An Open Parenthesis

Like Philip Rowland’s previous collection, Something Other Than Other (2016), An Open Parenthesis gathers short poems into meticulously arranged sequences. Although the book is striking in its minimalism, it is not programmatically so: rather, it flexibly interweaves themes of city life, parenthood and poetics through a series of nine sections that can in the end be read as one long, book-length work. While drawing on the poet’s notable engagement with the haiku tradition, this collection moves into new areas and – as the title suggests – into a new openness and open-endedness.

 

Kris Kosaka reviews An Open Parenthesis in the Japan Times, saying ‘While absorbing the rhythms of Philip Rowland’s short poetry …  there’s a wondrous sense of a maestro at play with meaning and lyricism through the precise arrangement of words. The Tokyo-based poet and editor of the short poetry journal NOON expands the expectations of a typical poetry collection in this luminous, multilayered read. Rowland composed … his fourth book of poetry as nine interwoven sequences that repeat motifs of music, parenthood, otherness, time and lyrical experimentation.
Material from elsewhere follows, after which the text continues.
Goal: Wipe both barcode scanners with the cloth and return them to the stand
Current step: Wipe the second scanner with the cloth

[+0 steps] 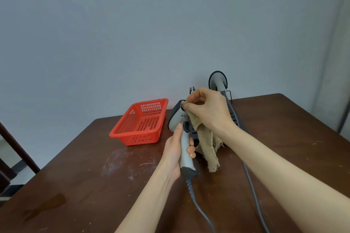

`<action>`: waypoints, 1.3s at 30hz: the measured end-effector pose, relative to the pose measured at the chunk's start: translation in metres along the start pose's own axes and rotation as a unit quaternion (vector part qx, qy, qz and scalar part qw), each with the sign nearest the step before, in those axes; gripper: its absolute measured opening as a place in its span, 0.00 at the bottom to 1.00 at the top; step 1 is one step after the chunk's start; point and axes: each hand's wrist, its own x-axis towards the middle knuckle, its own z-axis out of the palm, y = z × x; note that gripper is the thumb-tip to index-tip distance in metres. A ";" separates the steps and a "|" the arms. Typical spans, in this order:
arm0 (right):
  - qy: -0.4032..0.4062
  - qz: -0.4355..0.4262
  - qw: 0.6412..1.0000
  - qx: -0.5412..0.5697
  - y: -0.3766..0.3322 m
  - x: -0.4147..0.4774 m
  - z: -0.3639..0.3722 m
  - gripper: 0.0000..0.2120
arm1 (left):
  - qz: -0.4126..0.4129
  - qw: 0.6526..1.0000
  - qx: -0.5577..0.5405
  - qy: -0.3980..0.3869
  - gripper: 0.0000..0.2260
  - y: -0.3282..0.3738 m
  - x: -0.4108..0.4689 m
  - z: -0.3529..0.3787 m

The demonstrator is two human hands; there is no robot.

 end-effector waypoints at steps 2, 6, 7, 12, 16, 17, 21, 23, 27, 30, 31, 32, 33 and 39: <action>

These interlinking themes allow the entries to be read as both separate entities and parts of a complete work.’ Click here to read the whole review.
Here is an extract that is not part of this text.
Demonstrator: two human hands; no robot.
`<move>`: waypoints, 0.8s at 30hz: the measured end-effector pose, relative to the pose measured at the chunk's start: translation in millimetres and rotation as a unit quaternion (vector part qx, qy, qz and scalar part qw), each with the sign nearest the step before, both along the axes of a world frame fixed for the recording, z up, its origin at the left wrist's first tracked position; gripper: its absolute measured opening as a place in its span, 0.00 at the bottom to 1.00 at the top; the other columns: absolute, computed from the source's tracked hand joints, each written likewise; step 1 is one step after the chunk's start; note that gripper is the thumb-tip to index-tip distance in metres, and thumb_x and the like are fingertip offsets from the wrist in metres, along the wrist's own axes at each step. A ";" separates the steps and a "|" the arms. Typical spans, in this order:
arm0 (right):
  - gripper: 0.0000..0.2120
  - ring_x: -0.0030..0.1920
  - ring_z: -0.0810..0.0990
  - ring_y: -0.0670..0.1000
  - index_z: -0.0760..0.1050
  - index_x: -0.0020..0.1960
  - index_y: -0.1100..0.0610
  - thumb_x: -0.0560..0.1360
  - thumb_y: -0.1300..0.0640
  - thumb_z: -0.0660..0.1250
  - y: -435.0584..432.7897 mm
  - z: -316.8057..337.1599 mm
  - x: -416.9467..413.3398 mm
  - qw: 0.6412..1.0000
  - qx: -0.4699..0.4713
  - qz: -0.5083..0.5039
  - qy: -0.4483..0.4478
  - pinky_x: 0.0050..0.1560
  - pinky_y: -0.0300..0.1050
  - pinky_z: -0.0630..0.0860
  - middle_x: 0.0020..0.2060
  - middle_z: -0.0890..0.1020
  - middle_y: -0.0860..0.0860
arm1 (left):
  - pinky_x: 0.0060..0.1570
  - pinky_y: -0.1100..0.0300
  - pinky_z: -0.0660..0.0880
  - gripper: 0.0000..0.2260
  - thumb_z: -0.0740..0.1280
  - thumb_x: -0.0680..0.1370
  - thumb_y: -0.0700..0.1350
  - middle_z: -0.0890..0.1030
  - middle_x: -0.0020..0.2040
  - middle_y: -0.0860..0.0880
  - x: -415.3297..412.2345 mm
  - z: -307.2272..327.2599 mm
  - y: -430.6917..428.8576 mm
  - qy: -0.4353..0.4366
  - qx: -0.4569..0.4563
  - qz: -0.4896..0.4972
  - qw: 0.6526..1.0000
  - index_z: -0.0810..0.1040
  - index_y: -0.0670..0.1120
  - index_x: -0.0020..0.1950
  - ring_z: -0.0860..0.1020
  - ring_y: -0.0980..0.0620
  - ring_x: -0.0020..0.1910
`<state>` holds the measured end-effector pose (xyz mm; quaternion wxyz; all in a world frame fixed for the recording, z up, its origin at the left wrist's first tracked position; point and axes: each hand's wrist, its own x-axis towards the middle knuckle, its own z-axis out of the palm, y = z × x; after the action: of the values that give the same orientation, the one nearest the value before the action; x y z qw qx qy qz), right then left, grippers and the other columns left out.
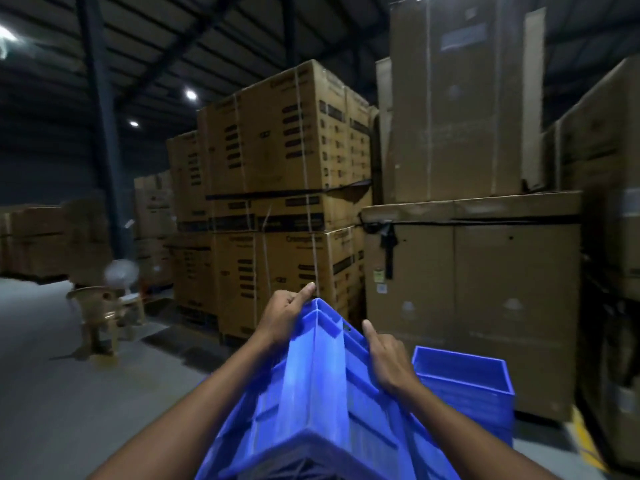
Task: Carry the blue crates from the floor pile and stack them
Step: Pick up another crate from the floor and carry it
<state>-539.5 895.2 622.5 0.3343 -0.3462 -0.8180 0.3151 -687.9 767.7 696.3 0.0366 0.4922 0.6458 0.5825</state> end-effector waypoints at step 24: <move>0.33 0.47 0.81 0.62 0.80 0.41 0.56 0.78 0.33 0.47 360.3 -4.0 -110.3 0.944 0.225 -0.194 -0.143 0.43 0.50 0.74 0.42 0.84 0.58 | 0.42 0.52 0.73 0.25 0.51 0.82 0.58 0.83 0.50 0.41 -130.0 -16.3 422.5 0.518 -0.176 0.136 0.826 0.82 0.43 0.49 0.81 0.39 0.49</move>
<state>-649.8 1255.5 618.4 0.3374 -0.4557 -0.8237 -0.0008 -817.9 1190.2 680.0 -0.2968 0.6143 0.7216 0.1173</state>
Billy Mills, in his blog Elliptical Movements, writes really well about the music and other aspects of Philip Rowland’s work in An Open Parenthesis, and concludes: ‘This is a book that grows with rereading, a book to live with for a while.’ Click here to read the whole review.
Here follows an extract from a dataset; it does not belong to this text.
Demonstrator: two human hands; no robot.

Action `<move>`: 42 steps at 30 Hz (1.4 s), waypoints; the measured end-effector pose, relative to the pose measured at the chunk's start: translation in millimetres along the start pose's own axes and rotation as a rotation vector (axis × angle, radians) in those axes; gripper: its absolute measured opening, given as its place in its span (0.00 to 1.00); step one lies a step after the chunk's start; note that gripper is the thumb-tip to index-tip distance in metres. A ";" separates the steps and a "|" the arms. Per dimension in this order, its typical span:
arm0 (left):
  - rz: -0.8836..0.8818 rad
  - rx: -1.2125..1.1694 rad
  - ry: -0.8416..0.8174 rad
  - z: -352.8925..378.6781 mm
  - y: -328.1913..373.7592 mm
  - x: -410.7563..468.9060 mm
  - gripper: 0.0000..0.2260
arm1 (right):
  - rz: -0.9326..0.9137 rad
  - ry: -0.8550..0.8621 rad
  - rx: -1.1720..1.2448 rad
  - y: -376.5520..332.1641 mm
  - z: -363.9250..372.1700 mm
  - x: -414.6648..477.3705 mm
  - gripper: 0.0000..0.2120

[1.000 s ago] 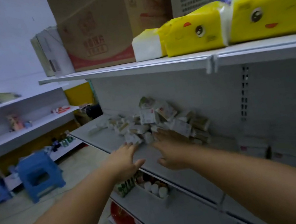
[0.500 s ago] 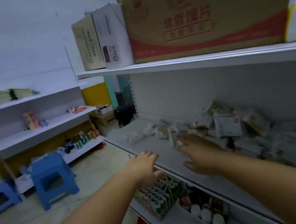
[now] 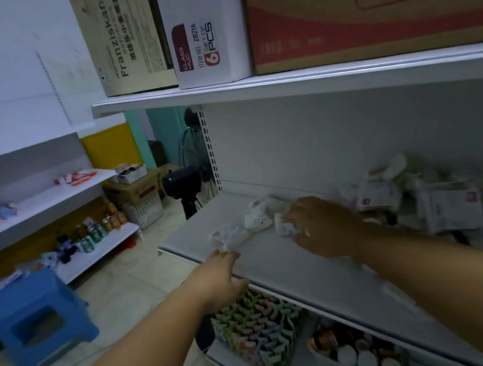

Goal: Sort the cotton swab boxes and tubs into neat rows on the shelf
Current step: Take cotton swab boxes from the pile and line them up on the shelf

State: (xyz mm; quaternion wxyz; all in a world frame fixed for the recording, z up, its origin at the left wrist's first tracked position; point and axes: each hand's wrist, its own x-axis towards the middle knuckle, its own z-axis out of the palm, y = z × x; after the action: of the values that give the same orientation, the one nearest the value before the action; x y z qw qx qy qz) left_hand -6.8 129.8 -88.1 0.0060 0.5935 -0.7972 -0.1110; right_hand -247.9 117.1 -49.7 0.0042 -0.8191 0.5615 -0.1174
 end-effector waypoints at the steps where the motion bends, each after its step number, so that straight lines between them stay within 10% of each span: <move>1: 0.004 -0.006 0.030 -3.2 -5.4 10.2 0.30 | 0.029 -0.008 0.005 0.8 2.1 13.7 0.18; 19: -0.290 -0.214 -0.039 -5.3 -90.7 149.5 0.33 | 0.454 -0.286 0.066 1.9 67.9 169.4 0.35; 26: -0.147 -0.864 0.101 4.8 -112.0 170.9 0.12 | 0.594 0.028 0.336 -21.4 65.5 179.6 0.10; 29: -0.106 -1.326 0.214 0.2 -120.8 173.6 0.14 | 0.763 0.272 0.924 -41.3 61.4 174.6 0.09; 33: -0.087 -1.933 -0.026 -0.6 -121.4 175.5 0.08 | 0.770 0.496 1.680 -66.6 59.2 147.5 0.11; 37: 0.090 -2.035 -0.328 -5.7 -89.1 171.8 0.20 | 0.712 0.637 1.813 -79.5 53.2 104.7 0.18; 42: 0.220 -1.872 -0.551 2.4 -24.3 148.9 0.10 | 0.836 0.843 1.627 -79.5 36.2 35.2 0.13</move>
State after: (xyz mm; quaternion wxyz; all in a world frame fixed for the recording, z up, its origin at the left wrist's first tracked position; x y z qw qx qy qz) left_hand -28.2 -17.5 -113.1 0.2981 0.2248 -0.4113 -0.8315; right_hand -155.7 109.6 -67.3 0.4042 -0.1962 0.5089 -0.7342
Few poets writing now, or even ever, get so much out of so little. Every word is weighed and placed, each poem an experience on the page and in the mind, immediately resonant, clear of clutter, looking outwards, hearing inwards. And what do we get out of it? Real and yet never forced or overdetermined insight. Poems of parenthood. The urban observation Charles Reznikoff would have written had he travelled the Tokyo public transport system rather than New York’s. And it’s not all just the concrete and minimal – the abstract and expansive have their place too. It’s hard to keep up with everything that’s worthwhile in the world of poetry, but An Open Parenthesisis a book you really should get hold of.Alistair Noon

An Open Parenthesis is a masterful book. I cannot think of when I last read anything so compelling. Zukofsky and Corman would admire his faithfulness to every word, his clean lines, and his discreet narrative of love and family.  John Martone

Philip Rowland’s minimalist lines in An Open Parenthesis are still, close to subdued light & silence – ‘pausing to listen where the picture used to be’. There is an unusually strong sense of attentiveness, with composition registering the breath, such that ’the wait becomes / the destination’. – Peter Hughes

July 2022, 126 pages, 5.5 x 8.5 in / 140 x 210 mm, ISBN 978-4-907359-40-9

Click here to read an extract from this book.

Click here to buy from Amazon in Japan, click here to buy from Amazon in the UK, click here to buy from Amazon in the US.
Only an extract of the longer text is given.